Morwell’s Out of Dough bakery was one such business who had just about finished making the weekend orders for several Latrobe Valley football canteens when word of an imminent statewide lockdown hit the airwaves.
Owner Mark Effenberg told The Express the bakery had already made between 3000 and 4000 bread rolls and an abundance of pies, pasties and sausage rolls made by the time the state government announced community sport was cancelled.
“Our clubs have to have their orders in by Thursday at the latest so everything is made on Thursday in the way of the pies, pasties and sausage rolls, we start work at six o’clock on a Friday night,” he said.
“(It was) gut wrenching, just like normal it was left until the last moment and we had no time really to do anything.”
Mr Effenberg summed up how himself and likely most of the state are feeling right now.
“It’s hard,” he said.
“There’s nothing really to look forward to at the moment.”
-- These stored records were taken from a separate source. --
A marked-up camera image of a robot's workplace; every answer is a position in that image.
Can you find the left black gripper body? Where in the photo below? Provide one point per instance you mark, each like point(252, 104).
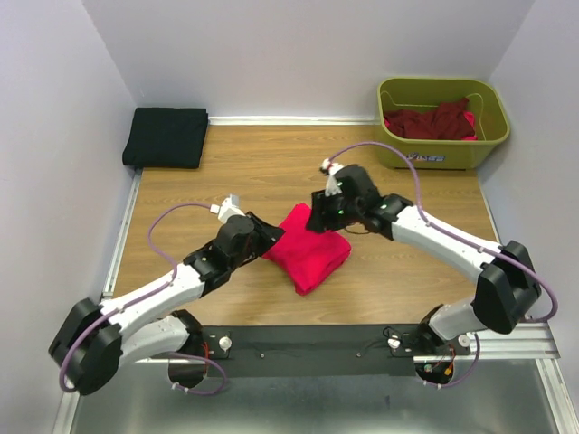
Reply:
point(261, 240)

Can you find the dark red t shirt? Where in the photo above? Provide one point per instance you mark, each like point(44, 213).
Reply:
point(449, 121)

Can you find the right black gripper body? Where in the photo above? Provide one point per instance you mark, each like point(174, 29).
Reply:
point(343, 213)

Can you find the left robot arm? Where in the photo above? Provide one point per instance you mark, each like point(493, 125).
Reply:
point(95, 339)

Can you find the folded black t shirt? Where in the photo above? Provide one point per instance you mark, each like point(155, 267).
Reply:
point(166, 138)

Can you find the olive green plastic bin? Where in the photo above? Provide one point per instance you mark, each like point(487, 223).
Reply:
point(422, 95)

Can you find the aluminium frame rail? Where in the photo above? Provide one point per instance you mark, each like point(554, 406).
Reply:
point(98, 338)

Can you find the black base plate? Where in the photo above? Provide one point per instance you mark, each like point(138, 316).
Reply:
point(319, 350)

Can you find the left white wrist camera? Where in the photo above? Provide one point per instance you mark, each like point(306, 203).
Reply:
point(229, 207)

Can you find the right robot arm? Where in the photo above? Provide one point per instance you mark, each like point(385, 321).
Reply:
point(504, 287)

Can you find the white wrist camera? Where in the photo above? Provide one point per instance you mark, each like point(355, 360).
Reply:
point(229, 207)
point(330, 170)

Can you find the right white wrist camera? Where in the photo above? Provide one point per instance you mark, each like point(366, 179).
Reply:
point(330, 170)

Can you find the pink t shirt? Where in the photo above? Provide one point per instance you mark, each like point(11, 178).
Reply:
point(307, 257)
Ineligible for government support, Mr Effenberg is often left with the unfortunate decision of what to do with the freshly made goods.
“Every time they cancel on us unfortunately we either waste the stock, throw it away or do what we did on Saturday and discount it heavily,” he said.
Mr Effenberg said the business was inundated with support from the community after a call to arms was made on the business’ Facebook page.
“They all (community football games) got cancelled at 8:45 at night and on Friday night we posted on Facebook that we have an abundance of rolls and we had great support from the community, we managed to get rid of them all,” he said.
“We would’ve covered what it costs us to make them so we really didn’t make any profit on it, it was more the costs associated with it.”
Although grateful for the community support, Mr Effenberg said the frequency and short notice of lockdowns is diminishing the chances of the business surviving COVID-19 and will likely mean staff costs will need to be reconsidered.
“It hurts us a lot because it’s happened four or five times now,” he said.
“It’s starting to get desperate for businesses around the area, including us, we are going to have to seriously look at staffing, even if it’s business partners stepping back and letting the girls and the bakers at least have their jobs for the moment.
“It’s pretty hard, most of the staff that work for me have been here for 15 to 20 years so they are almost like family.”
Despite the worrying position the business has been placed in, Mr Effenberg is concerned with the future of the region’s football clubs who have been decimated by frequent lockdowns over the past two seasons.
“It’s not just us, it’s the clubs too, we’ve got clubs that haven’t had a canteen yet, you can’t charge them for stuff they’ve ordered when games get cancelled so we take it on ourselves if we get locked down,” he said.
“We wear it only because if these clubs don’t survive we don’t have a business either and it’s not good for the kids, they need to get out and play sport and one more club down means less places to play and kids lose interest, it is tough.”